*Your goal*. The lines from the top of the listing through the one containing "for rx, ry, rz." are to be retyped exactly, with no other lines.

*Supplied material*.

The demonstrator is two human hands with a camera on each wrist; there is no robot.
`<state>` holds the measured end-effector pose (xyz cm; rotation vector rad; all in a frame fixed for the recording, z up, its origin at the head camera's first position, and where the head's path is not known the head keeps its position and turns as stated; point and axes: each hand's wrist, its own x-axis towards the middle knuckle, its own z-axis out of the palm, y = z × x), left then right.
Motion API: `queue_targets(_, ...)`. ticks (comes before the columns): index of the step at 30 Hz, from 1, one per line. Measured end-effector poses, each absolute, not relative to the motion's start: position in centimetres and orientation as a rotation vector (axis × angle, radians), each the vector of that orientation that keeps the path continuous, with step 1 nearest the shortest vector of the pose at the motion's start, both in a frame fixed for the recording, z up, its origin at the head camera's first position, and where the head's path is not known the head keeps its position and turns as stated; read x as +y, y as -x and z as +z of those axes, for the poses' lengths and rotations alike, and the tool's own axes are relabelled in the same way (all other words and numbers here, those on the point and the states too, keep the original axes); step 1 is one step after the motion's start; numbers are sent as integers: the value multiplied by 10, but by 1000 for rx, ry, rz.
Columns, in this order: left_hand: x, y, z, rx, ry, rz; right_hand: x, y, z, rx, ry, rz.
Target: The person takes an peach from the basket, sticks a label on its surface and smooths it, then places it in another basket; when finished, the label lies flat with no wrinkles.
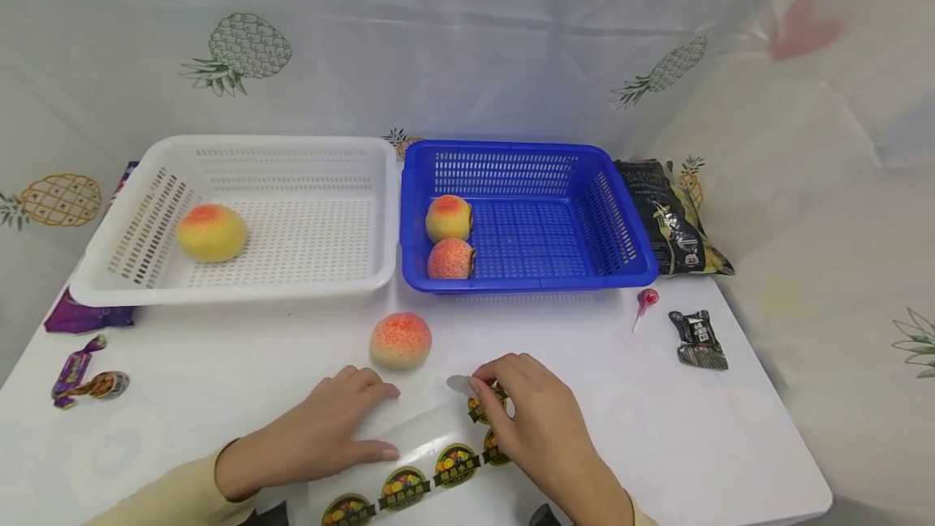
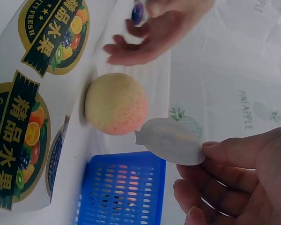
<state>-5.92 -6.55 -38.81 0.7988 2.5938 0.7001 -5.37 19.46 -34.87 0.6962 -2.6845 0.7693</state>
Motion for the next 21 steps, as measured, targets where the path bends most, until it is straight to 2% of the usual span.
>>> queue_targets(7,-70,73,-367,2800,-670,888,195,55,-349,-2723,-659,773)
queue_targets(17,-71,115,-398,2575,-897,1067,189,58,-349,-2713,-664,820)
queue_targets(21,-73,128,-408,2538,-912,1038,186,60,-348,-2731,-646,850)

*Response below*.
The demonstrator is two human hands with a camera on each wrist; there is no robot.
`<state>` holds the measured end-effector pose (xyz cm; rotation vector rad; all in a frame fixed for the recording, z up, its origin at the head camera's first position, and where the head's path is not known the head keeps its position and turns as stated; point and axes: each hand's wrist, its own x-axis towards the middle knuckle, its own z-axis out of the palm, y = z × x), left then right.
Motion API: `queue_targets(_, ...)`. ticks (comes before the columns): index of the step at 30 Hz, from 1, one per line. Measured end-effector poses, each absolute, not relative to the motion's start: position in centimetres and orientation as a rotation vector (axis × angle, radians), each the vector of that orientation that keeps the path continuous, with step 1 nearest the shortest vector of the pose at the motion's start, both in a frame fixed for the recording, z up, its origin at the head camera's first position, and where the head's path is not known the head keeps its position and turns as stated; read x as +y, y as -x and z as +z of those axes, for the poses' lengths and rotations alike, and the tool's own axes are relabelled in the same way (all other words and numbers here, those on the point and the states too, keep the original axes); step 1 is one step after the motion's start; numbers are sent as integers: the value multiplied by 10, but by 1000 for rx, ry, rz.

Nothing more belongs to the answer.